Isokinetic exercise is a form of resistance exercise that is performed at a constant velocity.1 Isokinetic exercise, like isometric and isotonic exercise, holds one variable constant. That variable is velocity, as compared to muscle length for isometric and weight for isotonic. As an example, when a patient performs a quad set, no motion occurs at the knee joint so the length of the quadriceps does not change.

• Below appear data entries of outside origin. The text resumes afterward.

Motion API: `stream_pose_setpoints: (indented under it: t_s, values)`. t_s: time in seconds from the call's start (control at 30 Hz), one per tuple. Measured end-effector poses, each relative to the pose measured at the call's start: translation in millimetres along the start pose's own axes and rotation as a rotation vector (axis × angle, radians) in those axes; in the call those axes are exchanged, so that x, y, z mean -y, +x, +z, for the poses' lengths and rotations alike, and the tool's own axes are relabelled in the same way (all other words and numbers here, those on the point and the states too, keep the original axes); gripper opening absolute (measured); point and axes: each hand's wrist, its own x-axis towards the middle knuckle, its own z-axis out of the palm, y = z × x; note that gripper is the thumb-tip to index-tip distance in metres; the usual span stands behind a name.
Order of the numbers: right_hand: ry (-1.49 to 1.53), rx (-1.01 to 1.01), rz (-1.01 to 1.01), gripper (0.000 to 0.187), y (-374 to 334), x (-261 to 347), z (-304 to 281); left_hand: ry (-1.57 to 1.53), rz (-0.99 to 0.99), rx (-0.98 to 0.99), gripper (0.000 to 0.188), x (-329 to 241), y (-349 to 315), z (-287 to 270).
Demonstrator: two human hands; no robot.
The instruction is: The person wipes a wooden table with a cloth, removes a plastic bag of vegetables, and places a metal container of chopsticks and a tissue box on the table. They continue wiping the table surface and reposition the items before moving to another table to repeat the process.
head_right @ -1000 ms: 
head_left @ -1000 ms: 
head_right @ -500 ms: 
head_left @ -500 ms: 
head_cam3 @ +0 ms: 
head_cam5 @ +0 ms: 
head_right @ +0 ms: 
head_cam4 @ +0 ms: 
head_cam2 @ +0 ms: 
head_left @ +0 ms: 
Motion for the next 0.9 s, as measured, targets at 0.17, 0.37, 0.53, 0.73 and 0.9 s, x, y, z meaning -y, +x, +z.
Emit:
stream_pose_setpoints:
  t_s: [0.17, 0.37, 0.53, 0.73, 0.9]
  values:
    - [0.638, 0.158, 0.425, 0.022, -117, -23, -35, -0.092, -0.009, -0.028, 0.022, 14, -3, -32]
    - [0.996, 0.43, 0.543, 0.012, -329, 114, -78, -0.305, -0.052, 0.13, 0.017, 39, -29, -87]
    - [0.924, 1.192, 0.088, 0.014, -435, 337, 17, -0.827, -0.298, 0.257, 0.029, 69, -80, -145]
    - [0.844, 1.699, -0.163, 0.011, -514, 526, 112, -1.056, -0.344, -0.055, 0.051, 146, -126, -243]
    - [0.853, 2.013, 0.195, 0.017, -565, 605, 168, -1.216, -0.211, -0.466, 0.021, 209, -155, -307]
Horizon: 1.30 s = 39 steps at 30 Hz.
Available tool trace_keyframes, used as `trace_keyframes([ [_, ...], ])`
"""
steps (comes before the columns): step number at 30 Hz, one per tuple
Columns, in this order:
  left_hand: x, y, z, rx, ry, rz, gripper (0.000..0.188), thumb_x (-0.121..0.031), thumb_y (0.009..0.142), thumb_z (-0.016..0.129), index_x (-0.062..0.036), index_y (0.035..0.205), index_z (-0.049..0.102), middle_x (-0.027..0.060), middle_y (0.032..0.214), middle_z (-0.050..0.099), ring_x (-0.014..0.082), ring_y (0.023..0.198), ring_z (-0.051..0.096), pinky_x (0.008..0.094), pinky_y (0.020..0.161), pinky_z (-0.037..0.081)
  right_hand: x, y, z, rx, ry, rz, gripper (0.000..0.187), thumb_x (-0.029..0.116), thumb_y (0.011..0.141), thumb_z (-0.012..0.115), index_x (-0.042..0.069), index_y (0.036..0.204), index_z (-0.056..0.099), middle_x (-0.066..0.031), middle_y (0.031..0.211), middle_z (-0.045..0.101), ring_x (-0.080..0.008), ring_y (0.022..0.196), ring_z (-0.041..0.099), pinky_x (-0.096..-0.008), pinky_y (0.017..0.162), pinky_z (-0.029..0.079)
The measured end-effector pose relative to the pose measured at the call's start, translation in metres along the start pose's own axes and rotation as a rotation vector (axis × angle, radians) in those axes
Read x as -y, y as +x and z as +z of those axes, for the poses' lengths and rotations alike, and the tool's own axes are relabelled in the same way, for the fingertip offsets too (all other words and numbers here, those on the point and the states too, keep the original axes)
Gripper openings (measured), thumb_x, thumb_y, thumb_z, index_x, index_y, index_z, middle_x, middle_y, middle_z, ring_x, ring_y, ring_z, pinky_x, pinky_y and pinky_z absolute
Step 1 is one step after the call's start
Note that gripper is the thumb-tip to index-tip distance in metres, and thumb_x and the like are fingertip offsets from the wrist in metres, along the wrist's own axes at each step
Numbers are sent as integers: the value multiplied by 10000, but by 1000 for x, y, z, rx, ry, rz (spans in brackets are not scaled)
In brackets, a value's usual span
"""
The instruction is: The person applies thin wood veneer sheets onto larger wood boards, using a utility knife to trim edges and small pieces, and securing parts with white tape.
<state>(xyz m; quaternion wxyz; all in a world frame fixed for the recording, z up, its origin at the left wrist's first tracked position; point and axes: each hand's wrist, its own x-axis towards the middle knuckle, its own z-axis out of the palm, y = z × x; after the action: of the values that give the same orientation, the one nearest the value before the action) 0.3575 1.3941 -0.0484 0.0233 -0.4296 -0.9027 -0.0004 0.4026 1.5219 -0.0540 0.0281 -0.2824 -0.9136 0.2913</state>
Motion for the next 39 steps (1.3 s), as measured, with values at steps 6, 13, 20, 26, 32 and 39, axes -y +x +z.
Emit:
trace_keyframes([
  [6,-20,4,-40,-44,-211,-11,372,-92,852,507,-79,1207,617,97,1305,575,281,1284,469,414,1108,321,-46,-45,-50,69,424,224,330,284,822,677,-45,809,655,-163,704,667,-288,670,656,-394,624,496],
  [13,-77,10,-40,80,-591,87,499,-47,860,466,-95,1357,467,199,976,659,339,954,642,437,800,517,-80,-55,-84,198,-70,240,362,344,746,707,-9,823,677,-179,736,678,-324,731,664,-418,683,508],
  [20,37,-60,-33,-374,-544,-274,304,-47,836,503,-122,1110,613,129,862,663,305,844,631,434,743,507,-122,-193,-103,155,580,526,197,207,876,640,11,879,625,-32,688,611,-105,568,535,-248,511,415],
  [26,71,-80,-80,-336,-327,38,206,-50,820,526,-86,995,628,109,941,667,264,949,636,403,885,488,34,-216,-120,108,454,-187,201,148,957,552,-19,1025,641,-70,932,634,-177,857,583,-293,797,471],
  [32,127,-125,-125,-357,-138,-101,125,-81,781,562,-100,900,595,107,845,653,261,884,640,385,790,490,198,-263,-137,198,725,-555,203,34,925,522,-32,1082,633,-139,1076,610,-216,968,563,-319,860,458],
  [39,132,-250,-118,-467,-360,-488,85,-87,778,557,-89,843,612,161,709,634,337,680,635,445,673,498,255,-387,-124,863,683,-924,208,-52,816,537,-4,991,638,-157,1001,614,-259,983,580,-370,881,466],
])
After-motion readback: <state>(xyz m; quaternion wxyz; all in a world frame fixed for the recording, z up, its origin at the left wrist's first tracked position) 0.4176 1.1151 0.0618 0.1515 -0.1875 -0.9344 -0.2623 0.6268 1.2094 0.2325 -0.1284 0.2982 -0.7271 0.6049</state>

Also, during a straight-leg raise with a 10-pound cuff weight the hip moves into flexion and extension, causing the muscle to shorten and lengthen, but the 10-pound weight remains the same. During isokinetic exercise, the muscle length changes but the velocity of the muscle contraction is controlled by a preset constant velocity. It can be thought of as muscle force varies, but the velocity of the exercise remains the same. This type of exercise is performed on isokinetic machines, which are described later in the chapter. If the patient fails to meet a preset speed of the isokinetic device, no resistance is provided. However, when the patient meets the preset speed of the isokinetic device, resistance is experienced by the patient. After the preset speed is met, the limb cannot go any faster and any force applied into the device results in an equal reaction force to the patient. The more force applied into the device, the more force is "given back" to the patient. The resistance provided is accommodating based on the patient's effort, and the resistance can be maximal throughout the range of motion.2 Because of its ability to provide accommodating resistance, isokinetics is also referred to as accommodating variable-resistance exercise.3

Clinical Pearl 10-1

The harder the patient pushes into an isokinetic device, the greater resistance they experience.


Isokinetic rehabilitation has a language all its own. An understanding and familiarity with this terminology are essential to successfully navigating the remainder of this chapter. The resistance provided by isokinetic equipment is termed accommodating resistance. Isokinetics is unique in the realm of strengthening exercises. Rather than apply a force that the patient must overcome, isokinetic exercise utilizes a speed that the patient must meet. The speed is constant throughout the ...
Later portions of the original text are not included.